The next day, some other freak was trailing her back to the halls of residence. No need for binoculars to spot this one, the other girls knew immediately where this nasty piece of work came from. The dark glasses, the walkie-talkie glued to the ear, that swagger like a boat putting out to sea, t
hat arrogance that says you have the world at your feet and a Colt 45 swinging by your side, these are the hallmarks of an institution, the most important institution in this country: the police.
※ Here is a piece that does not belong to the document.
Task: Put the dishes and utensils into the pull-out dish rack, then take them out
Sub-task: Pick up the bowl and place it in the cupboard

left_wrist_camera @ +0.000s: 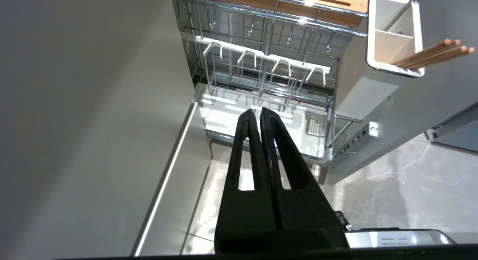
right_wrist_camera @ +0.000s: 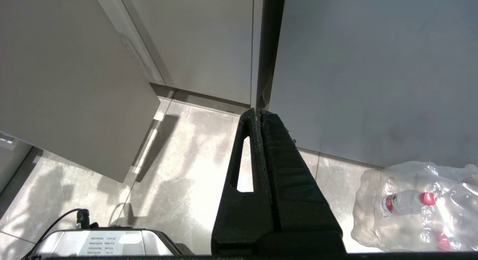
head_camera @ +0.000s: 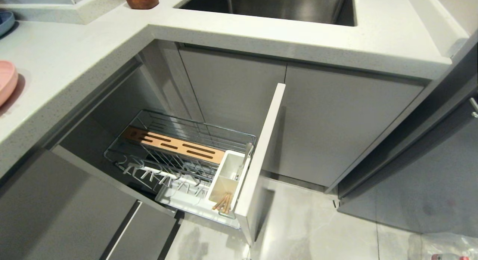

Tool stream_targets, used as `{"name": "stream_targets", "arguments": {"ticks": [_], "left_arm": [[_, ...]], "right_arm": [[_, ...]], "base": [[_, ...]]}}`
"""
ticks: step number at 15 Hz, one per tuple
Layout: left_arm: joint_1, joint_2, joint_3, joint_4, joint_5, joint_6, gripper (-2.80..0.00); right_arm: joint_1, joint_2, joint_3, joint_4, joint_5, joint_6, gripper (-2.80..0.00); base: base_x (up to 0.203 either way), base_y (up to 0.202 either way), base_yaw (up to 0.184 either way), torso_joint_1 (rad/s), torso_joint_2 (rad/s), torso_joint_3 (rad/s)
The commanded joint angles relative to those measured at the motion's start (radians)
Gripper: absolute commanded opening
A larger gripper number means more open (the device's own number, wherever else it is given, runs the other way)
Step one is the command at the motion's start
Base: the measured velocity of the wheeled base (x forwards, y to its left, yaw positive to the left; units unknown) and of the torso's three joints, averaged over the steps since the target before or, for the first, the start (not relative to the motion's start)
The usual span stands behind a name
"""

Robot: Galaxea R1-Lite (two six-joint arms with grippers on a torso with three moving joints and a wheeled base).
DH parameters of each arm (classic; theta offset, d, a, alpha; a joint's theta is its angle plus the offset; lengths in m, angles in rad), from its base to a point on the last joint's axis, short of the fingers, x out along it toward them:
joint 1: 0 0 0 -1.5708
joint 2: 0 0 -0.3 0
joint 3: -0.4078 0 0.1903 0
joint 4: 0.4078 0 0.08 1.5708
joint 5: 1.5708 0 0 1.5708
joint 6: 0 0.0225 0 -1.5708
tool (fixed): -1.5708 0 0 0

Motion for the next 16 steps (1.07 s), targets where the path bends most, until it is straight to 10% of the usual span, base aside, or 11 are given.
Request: {"name": "stream_targets", "arguments": {"ticks": [1,9,16], "left_arm": [[0.0,0.0,-0.005,-0.008,-0.001,0.027,-2.8],[-0.004,0.283,-0.751,0.138,-0.135,0.15,-2.8],[-0.082,0.911,-1.326,0.215,0.359,0.324,-2.8]], "right_arm": [[0.0,0.002,0.0,0.0,0.0,0.0,-2.8],[0.0,0.002,0.0,0.002,0.0,0.0,-2.8],[0.0,0.002,0.0,0.0,0.0,0.0,-2.8]], "base": [[0.0,0.0,0.0,0.0,0.0,0.0],[0.0,0.0,0.0,0.0,0.0,0.0],[0.0,0.0,0.0,0.0,0.0,0.0]]}}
Her new companion offered Chérifa a season ticket to the seediest parts of Algiers which, if Mourad is to be believed, are among the most stomach-turning in the solar system. Things move at a break-neck pace, Chérifa learns to smoke, to drink, to fight, to strike a pose and she also learns a new vocabulary. The other girls stop their ears and listen, the little fool dropped words like bombs. She would go out at ridiculous hours, come back at all hours without so much as a by-your-leave. The girls at the halls of residence couldn’t handle it, one by one they closed their doors to her. Young women from good families are more terrified by a whiff of scandal than they are by terrorism. The caretakers started to grumble openly, the rumours spread. Attracted by the scent, dubious cars began showing up on the campus. Before long the sticklers came out of the woodwork claiming that stranglers were operating in the area. I suspect this means the sermonisers and the Defenders of Truth. It’s high time we standardised the vocabulary, we can’t go on using different words for the same things. The problem is people stammer and shift and shilly-shally about anything to do with Islam. It’s like the Tower of Babel, people say stickler, strangler, cut-throat, Islamist, lunatic, fanatic, fundamentalist, terrorist, suicide bomber, jihadist, Wahhabi, Salafist, Djazarist, Taliban, Tango, Zarqaouist, Afghani, born in the banlieue, member of al-Qaeda and I don’t know what else – it’s like these people had nothing to do with Islam. But they’re all basically the same person with different clothes and different beliefs. The specialists should at least agree on their terms, that way we would be able to have a frank discussion about the problem, but let’s be honest, if Islam is responsible for anything, it’s producing Muslims, there’s no way of knowing how they will turn out later, and there’s no after-sales service. For crying out loud, if people have children, they should keep them under control.